*Exercise objective*.
Every line of the material is to be given again exactly.
*** Data provided ***
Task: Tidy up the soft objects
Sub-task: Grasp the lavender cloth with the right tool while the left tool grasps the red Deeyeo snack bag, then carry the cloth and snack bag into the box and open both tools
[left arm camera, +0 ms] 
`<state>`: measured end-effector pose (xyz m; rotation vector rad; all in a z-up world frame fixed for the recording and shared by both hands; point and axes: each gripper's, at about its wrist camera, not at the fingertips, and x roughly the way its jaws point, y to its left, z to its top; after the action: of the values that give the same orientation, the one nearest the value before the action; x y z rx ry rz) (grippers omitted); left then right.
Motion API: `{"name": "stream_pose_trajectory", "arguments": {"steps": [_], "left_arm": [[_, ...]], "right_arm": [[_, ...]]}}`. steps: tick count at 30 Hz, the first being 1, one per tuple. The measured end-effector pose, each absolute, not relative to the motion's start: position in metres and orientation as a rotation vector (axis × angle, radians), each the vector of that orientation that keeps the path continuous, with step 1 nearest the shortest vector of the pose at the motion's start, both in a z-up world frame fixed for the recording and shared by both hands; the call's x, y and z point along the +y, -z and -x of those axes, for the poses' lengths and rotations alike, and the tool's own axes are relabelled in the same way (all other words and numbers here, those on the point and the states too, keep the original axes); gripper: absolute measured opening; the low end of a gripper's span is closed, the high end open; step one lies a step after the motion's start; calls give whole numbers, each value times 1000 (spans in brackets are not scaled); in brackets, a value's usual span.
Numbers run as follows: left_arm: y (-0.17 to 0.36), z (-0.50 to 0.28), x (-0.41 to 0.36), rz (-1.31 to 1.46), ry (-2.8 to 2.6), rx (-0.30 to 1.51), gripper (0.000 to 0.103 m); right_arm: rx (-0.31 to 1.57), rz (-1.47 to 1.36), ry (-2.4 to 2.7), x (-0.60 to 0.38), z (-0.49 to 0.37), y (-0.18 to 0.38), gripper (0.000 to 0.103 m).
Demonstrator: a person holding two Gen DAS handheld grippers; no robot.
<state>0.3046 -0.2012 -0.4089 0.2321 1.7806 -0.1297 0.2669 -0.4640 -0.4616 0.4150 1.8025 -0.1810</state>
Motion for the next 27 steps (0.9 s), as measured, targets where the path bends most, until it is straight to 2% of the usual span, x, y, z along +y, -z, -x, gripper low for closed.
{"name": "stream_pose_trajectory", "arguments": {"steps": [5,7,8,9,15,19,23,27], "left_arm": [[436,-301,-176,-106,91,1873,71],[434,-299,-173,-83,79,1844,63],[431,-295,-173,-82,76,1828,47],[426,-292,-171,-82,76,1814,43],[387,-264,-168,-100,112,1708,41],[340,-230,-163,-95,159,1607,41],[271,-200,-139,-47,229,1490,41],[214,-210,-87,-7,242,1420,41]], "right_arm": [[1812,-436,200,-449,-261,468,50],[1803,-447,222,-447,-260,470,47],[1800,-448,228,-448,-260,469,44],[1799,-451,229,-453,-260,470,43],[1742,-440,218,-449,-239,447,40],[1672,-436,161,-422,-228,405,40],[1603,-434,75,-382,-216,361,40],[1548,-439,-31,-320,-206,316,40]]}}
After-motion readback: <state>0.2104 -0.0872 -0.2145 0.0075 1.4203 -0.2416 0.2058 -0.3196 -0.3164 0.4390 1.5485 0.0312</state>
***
*Problem solution*.
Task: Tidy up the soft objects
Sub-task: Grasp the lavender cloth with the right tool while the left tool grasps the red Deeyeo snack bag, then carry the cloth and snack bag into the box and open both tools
[left arm camera, +0 ms] 
`<state>`: measured end-effector pose (xyz m; rotation vector rad; all in a z-up world frame fixed for the recording and shared by both hands; point and axes: each gripper's, at about its wrist camera, not at the fingertips, and x roughly the way its jaws point, y to its left, z to its top; after the action: of the values that give the same orientation, the one nearest the value before the action; x y z rx ry rz) (grippers omitted); left then right.
Motion API: `{"name": "stream_pose_trajectory", "arguments": {"steps": [_], "left_arm": [[_, ...]], "right_arm": [[_, ...]]}}`. steps: tick count at 30 Hz, the first being 1, one per tuple. The measured end-effector pose, each absolute, not relative to the motion's start: position in metres and orientation as a rotation vector (axis × angle, radians), each the vector of that orientation that keeps the path continuous, with step 1 nearest the shortest vector of the pose at the motion's start, both in a z-up world frame fixed for the recording and shared by both hands; the call's x, y and z point along the +y, -z and -x of those axes, for the poses' lengths and rotations alike, and the tool's own axes are relabelled in the same way (all other words and numbers here, those on the point and the states too, keep the original axes); gripper: absolute measured opening; the low end of a gripper's span is closed, the high end open; step one lies a step after the motion's start; calls give whole numbers, each value times 1000 (spans in brackets are not scaled); in brackets, a value's usual span.
Numbers run as follows: left_arm: y (-0.17 to 0.36), z (-0.50 to 0.28), x (-0.41 to 0.36), rz (-1.31 to 1.46), ry (-2.8 to 2.6), rx (-0.30 to 1.51), gripper (0.000 to 0.103 m); right_arm: rx (-0.31 to 1.57), rz (-1.47 to 1.36), ry (-2.4 to 2.7), x (-0.60 to 0.38), z (-0.49 to 0.37), y (-0.18 to 0.38), gripper (0.000 to 0.103 m).
Demonstrator: a person holding two Gen DAS handheld grippers; no robot.
<state>0.3046 -0.2012 -0.4089 0.2321 1.7806 -0.1297 0.2669 -0.4640 -0.4616 0.4150 1.8025 -0.1810</state>
Motion for the next 27 steps (0.9 s), as measured, targets where the path bends most, until it is straight to 2% of the usual span, x, y, z along +y, -z, -x, gripper low for closed.
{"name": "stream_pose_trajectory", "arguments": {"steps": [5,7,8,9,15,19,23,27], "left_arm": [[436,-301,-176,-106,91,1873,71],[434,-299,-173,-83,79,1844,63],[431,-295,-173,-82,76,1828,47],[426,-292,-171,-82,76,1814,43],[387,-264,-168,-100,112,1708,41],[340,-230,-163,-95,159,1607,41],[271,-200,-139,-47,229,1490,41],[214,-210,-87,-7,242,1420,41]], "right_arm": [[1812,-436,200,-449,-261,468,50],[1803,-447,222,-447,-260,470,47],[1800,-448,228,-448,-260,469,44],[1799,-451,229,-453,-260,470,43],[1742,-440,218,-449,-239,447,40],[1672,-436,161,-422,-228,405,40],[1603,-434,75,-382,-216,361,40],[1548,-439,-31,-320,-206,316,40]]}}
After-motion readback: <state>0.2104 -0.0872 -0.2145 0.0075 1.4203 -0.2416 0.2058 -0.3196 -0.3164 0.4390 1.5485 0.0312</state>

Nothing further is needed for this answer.